Problem to solve: Copy every line from the material below that holds "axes".

### Record extracts

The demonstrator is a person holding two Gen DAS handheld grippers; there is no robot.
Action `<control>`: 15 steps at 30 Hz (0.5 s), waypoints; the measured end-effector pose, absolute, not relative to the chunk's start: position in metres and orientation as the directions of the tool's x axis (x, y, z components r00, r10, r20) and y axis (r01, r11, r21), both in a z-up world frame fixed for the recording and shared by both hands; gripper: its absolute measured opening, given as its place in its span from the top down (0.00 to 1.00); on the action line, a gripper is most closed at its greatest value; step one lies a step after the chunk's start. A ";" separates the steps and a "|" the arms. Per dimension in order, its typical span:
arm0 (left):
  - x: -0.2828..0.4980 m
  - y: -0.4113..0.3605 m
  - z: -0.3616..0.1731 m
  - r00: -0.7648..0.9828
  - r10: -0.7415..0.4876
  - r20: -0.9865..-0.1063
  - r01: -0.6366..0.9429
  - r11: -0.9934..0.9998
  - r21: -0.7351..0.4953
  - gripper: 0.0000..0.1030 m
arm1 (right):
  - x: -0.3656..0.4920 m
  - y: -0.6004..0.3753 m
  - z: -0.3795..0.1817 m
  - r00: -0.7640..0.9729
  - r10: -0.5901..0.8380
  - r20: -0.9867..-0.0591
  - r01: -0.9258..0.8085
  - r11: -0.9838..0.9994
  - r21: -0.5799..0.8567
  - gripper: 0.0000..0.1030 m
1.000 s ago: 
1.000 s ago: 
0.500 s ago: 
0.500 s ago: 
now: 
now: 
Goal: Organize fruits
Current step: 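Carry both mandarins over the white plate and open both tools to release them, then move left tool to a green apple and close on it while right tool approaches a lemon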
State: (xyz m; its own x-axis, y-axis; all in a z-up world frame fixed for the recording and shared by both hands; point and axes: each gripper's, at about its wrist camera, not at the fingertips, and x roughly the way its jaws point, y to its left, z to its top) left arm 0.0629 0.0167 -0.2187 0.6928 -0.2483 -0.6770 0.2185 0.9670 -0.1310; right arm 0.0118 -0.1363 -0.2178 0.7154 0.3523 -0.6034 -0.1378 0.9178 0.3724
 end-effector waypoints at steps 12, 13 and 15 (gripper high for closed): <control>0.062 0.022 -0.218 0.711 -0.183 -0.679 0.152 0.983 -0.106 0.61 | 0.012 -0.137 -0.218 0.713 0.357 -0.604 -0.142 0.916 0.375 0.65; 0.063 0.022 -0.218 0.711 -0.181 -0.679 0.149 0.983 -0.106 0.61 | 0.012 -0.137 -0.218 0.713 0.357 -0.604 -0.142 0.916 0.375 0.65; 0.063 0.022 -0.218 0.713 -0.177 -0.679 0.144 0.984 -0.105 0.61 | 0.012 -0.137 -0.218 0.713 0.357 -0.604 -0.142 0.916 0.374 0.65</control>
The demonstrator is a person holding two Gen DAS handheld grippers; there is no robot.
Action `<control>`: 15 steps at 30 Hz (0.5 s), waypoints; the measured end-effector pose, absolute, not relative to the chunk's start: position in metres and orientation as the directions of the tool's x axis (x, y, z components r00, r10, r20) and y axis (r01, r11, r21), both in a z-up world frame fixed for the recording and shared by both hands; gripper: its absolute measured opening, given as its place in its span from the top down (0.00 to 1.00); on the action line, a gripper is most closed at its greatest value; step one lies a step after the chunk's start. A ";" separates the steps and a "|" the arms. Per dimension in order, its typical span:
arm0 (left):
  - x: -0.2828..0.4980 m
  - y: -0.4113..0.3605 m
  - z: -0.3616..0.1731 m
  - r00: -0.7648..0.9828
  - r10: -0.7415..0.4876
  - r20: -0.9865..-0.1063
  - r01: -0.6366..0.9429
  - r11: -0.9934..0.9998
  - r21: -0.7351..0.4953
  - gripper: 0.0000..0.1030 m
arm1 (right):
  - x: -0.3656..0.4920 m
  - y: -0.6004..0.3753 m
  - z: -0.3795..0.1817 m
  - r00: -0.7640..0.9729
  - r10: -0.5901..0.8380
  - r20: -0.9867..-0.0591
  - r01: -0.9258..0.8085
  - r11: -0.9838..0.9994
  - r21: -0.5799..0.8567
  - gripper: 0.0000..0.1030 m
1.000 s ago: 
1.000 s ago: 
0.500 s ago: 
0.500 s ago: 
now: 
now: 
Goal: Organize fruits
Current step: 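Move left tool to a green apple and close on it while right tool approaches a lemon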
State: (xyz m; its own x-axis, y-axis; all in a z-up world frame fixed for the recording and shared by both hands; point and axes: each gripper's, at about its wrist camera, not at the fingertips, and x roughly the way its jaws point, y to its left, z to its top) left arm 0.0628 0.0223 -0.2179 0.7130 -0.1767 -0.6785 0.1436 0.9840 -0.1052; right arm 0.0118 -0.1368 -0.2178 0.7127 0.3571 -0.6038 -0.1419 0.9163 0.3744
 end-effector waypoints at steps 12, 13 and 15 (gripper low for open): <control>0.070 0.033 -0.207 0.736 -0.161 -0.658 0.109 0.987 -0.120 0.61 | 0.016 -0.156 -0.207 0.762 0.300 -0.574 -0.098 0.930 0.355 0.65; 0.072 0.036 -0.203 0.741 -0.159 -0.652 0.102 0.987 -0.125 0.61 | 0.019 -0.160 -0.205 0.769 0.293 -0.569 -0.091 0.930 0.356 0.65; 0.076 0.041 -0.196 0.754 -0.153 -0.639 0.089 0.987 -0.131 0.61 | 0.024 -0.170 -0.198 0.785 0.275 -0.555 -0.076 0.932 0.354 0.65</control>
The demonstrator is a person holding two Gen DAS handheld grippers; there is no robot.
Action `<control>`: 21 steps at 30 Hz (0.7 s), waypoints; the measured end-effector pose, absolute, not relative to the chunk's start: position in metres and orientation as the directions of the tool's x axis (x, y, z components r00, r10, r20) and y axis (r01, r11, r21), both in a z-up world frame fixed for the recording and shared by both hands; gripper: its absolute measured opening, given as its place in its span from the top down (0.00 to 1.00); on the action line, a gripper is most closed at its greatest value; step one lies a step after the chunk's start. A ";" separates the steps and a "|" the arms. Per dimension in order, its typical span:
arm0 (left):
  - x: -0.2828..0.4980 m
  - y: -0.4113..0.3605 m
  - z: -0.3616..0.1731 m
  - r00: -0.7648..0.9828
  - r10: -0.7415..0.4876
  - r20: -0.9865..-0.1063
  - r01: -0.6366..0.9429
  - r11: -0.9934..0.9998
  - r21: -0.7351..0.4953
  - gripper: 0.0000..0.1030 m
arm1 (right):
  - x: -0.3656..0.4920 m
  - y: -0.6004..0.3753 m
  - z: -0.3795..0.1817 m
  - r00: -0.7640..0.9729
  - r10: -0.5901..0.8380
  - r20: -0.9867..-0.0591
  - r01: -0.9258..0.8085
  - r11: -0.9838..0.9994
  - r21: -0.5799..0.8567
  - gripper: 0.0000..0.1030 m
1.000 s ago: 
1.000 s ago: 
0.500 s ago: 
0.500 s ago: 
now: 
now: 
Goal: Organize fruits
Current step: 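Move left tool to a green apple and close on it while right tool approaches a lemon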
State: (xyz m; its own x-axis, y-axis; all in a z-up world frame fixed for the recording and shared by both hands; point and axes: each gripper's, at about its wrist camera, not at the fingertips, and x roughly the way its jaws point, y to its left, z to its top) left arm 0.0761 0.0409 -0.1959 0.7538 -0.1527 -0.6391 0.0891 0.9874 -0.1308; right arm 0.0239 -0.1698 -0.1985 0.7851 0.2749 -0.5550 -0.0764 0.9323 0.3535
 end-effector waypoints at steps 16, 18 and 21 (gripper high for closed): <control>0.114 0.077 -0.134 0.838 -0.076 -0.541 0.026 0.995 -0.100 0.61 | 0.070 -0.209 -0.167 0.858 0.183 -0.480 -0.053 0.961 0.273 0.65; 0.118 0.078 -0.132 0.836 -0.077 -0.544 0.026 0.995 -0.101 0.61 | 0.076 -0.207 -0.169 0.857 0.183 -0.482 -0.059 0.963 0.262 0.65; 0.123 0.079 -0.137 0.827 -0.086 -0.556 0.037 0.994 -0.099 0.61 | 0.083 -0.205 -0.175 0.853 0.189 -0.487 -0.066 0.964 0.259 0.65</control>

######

Solution below:
State: (xyz m; its own x-axis, y-axis; all in a z-up world frame fixed for the recording and shared by both hands; point and axes: each gripper's, at about its wrist camera, not at the fingertips, and x roughly the way its jaws point, y to its left, z to its top) left arm 0.0629 0.0167 -0.2187 0.6928 -0.2483 -0.6770 0.2185 0.9670 -0.1310; right arm 0.0118 -0.1363 -0.2178 0.7154 0.3523 -0.6034 -0.1378 0.9178 0.3724
State: (xyz m; its own x-axis, y-axis; all in a z-up world frame fixed for the recording and shared by both hands; point and axes: each gripper's, at about its wrist camera, not at the fingertips, and x roughly the way its jaws point, y to its left, z to its top) left arm 0.0628 0.0223 -0.2179 0.7130 -0.1767 -0.6785 0.1436 0.9840 -0.1052; right arm 0.0118 -0.1368 -0.2178 0.7127 0.3571 -0.6038 -0.1419 0.9163 0.3744
State: (xyz m; its own x-axis, y-axis; all in a z-up world frame fixed for the recording and shared by both hands; point and axes: each gripper's, at about its wrist camera, not at the fingertips, and x roughly the way its jaws point, y to its left, z to its top) left arm 0.0761 0.0409 -0.1959 0.7538 -0.1527 -0.6391 0.0891 0.9874 -0.1308; right arm 0.0239 -0.1698 -0.1985 0.7851 0.2749 -0.5550 -0.0764 0.9323 0.3535

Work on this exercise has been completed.